As a result, the costlier psychiatric facility is now seeing a 24% drop in usage, which has amounted to about $1 million in savings, according to the clinic. And that doesn't include any savings accrued by diverting people away from jails and emergency rooms.
Crider's bill this session seeks to replicate those successes in every Indiana clinic.
"Those services can be developed in all parts of the state," said Zoe Frantz, CEO of the Indiana Council of Community Mental Health Centers. "This is really an infrastructure bill for this whole state."
Advocates say the new model is also more sustainable because the funding works differently. Right now, every service requires separate billing, and the state Medicaid reimbursement rates were set decades ago, which is a big contributor to the state's difficulty in finding and retaining enough professionals to work in the mental health field.
But under the new model, clinics would be reimbursed by Medicaid for each patient per day and the scope of services would expand. That would allow patients to be treated no matter where they are: in their homes through mobile services, at a school or somewhere else.
Biden administration doesn't do Indiana any favors
The new CCBHC model started taking root over the last seven years. Federal grants have helped specific clinics in several states, including some in Indiana, to begin providing the additional services found in the new model.
But those are patchwork and have limited funding.
The federal government, meanwhile, has approved 10 states to participate in what's called a demonstration program. Those states are receiving a greater Medicaid reimbursement.
When Congress last year enabled an expansion of the demonstration program, several leaders in Indiana began preparing. Crider's bill contained a provision encouraging Indiana FSSA to apply.
As a first step toward applying, Indiana sought a $1 million planning grant from the federal government.

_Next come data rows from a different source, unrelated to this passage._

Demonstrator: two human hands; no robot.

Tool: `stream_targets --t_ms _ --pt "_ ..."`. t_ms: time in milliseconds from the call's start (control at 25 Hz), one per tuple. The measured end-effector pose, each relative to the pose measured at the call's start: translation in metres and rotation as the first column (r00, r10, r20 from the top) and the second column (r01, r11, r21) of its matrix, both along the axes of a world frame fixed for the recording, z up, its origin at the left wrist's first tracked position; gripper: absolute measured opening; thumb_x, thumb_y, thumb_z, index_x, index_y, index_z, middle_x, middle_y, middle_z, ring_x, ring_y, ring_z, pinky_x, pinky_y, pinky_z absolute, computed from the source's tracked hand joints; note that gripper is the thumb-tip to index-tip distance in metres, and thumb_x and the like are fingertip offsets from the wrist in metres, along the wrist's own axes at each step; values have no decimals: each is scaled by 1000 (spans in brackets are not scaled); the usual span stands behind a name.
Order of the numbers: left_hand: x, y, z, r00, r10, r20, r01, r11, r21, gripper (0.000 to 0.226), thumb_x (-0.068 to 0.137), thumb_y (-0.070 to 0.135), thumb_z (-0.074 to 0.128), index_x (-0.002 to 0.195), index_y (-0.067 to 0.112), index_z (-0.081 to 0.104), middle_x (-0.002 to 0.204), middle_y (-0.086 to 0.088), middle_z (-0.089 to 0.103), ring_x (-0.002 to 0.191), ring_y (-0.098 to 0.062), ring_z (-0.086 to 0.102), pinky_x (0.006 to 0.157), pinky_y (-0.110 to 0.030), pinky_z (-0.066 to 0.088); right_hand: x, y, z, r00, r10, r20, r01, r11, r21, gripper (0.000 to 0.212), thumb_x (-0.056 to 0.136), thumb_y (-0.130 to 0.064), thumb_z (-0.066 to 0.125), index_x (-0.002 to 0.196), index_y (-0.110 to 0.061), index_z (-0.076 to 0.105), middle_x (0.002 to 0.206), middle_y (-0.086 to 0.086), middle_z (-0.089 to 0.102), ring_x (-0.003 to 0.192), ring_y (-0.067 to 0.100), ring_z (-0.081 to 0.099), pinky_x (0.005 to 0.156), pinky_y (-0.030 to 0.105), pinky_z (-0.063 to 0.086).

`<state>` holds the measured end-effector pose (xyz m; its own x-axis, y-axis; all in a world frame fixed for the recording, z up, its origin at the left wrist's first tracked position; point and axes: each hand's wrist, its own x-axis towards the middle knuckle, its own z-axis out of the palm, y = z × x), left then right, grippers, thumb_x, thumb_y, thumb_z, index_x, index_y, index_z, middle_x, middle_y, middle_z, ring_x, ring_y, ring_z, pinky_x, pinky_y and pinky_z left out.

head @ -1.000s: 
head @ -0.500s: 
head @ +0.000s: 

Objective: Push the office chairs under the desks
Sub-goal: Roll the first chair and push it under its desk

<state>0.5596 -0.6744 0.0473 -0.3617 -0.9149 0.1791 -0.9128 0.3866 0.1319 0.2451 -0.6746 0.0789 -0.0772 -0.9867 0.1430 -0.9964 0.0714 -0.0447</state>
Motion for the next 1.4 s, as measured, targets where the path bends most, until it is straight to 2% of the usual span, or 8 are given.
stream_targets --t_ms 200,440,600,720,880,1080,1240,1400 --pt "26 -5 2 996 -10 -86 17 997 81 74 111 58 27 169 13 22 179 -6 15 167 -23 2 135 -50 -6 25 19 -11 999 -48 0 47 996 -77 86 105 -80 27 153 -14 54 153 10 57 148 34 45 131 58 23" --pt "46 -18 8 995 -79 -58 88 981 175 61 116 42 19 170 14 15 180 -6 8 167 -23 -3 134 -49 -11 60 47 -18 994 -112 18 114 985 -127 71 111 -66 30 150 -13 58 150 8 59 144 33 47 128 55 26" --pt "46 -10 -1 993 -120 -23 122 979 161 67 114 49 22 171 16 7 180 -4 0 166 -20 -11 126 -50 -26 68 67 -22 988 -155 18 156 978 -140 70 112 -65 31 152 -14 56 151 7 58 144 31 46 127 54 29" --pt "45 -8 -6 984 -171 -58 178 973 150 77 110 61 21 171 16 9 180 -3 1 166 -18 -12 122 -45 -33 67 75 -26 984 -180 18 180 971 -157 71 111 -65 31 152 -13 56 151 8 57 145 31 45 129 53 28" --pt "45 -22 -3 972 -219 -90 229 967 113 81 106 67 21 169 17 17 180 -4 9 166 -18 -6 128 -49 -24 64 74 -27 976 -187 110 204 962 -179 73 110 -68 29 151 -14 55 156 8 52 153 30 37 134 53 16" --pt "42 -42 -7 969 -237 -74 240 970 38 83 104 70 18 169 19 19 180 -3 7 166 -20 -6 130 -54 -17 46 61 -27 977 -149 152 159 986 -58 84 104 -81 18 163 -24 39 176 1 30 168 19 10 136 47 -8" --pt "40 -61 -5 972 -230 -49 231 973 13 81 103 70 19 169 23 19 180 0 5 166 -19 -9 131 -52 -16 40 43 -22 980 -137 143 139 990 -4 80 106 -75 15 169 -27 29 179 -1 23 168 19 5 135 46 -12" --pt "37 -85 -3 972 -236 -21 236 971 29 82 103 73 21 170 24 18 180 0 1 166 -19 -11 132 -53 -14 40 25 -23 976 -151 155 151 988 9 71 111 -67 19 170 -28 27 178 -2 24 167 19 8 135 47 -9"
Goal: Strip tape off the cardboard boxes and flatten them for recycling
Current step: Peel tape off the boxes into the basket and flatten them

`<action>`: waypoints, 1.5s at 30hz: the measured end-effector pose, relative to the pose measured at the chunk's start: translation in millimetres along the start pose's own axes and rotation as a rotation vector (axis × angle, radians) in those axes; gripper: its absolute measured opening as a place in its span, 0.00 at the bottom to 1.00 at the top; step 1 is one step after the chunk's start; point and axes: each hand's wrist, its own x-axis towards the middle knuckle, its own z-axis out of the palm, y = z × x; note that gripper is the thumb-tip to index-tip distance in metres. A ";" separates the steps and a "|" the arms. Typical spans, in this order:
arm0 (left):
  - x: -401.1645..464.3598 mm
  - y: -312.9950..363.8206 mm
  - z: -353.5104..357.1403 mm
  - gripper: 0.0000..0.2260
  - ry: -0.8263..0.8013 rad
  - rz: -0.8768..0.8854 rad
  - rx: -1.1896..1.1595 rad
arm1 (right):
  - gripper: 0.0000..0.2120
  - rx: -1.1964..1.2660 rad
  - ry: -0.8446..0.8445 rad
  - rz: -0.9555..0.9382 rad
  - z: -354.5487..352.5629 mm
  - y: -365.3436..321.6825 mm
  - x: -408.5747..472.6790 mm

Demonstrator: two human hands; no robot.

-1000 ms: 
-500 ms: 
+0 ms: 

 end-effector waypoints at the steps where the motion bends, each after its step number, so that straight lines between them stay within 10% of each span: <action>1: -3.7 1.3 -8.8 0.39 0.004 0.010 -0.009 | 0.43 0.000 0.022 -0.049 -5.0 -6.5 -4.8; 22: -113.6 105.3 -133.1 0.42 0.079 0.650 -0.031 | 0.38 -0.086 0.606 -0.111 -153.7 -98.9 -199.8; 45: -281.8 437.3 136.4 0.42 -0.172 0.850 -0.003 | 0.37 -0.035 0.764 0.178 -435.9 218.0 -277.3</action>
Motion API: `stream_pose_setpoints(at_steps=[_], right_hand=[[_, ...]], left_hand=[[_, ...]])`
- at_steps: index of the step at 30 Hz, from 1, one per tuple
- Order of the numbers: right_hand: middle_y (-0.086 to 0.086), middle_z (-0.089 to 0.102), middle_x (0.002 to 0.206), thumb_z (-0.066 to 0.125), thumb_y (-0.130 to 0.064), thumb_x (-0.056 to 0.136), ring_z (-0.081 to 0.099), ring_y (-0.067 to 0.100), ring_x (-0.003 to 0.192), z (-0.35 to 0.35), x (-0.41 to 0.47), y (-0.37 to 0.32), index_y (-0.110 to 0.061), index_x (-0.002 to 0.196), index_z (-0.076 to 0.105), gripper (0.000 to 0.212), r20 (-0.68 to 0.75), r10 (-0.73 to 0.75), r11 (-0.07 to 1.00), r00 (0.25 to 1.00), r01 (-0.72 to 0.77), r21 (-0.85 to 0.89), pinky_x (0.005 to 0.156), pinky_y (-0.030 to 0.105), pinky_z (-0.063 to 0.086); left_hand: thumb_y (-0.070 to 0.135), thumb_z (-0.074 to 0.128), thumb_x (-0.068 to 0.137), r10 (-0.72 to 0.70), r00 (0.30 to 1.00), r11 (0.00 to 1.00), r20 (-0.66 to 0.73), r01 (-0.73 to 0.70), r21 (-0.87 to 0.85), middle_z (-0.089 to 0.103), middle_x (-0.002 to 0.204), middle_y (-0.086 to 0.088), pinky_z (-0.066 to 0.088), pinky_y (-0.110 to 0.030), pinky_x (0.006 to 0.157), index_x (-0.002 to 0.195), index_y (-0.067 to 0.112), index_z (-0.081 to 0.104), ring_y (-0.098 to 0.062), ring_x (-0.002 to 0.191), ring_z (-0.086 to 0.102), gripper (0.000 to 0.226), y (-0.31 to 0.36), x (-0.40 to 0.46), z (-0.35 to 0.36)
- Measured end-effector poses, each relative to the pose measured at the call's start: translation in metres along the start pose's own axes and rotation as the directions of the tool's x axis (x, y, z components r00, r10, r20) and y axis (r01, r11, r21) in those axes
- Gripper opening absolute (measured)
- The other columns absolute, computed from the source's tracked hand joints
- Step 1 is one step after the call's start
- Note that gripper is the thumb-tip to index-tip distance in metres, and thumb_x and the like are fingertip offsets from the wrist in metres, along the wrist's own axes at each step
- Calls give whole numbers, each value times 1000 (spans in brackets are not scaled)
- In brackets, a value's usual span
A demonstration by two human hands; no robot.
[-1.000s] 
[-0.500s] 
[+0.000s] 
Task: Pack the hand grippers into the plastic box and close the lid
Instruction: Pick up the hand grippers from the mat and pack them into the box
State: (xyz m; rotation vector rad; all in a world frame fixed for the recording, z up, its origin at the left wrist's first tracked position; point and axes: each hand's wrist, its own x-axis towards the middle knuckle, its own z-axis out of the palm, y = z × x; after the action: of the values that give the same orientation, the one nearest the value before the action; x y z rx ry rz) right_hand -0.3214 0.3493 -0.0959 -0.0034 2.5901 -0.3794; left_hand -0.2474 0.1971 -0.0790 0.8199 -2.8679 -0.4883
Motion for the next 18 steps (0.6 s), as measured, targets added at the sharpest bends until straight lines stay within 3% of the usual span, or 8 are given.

Then last week, the Biden administration broke the hearts of a collection of Hoosiers. Not only did the federal government deny Indiana's application for the grant, it also announced that 15 other states were under consideration for the demonstration program next year.
Indiana didn't make the cut this round.
Without the federal funding, Indiana lawmakers could consider waiting until the next phase three years from now before seeking a mental health overhaul. But advocates say lawmakers need to act now.
"People are in crisis in Indiana today. And the state has already invested so much in planning their CCBHC implementation," said Rebecca Farley David, senior advisor at the National Council for Mental Wellbeing. "There are still options remaining to them. They can still do this."
Crider's bill would allow FSSA to pursue those other options. Indiana could apply for what's called a Medicaid state plan amendment, as a handful of other states have done. It would still transform Indiana's mental health system and allow for greater services through the use of Medicaid, but the option does not carry additional federal funding — at least not until Indiana is accepted into the demonstration program.
Advocates and providers, meanwhile, remain worried. Will lawmakers still consider fully funding the crisis system?
A federal grant enabled Southwestern Behavioral Healthcare in Evansville to launch a mobile team and develop a crisis stabilization unit in early 2022. Southwestern has seen more than 4,200 interventions, including calls to its crisis line.
"The hope is that there'll be some continuous, sustainable, reliable funding that can fund this crisis system in Indiana. Because my grant will run out, and then what?" said Katy Adams, CEO of the center. "We just have to believe that people are going to back it. If they don't, it'll be catastrophic."
Voices calling for change
Supporters of the new crisis system are uniting around SB 1 while urging lawmakers to include funding for the three-part crisis system.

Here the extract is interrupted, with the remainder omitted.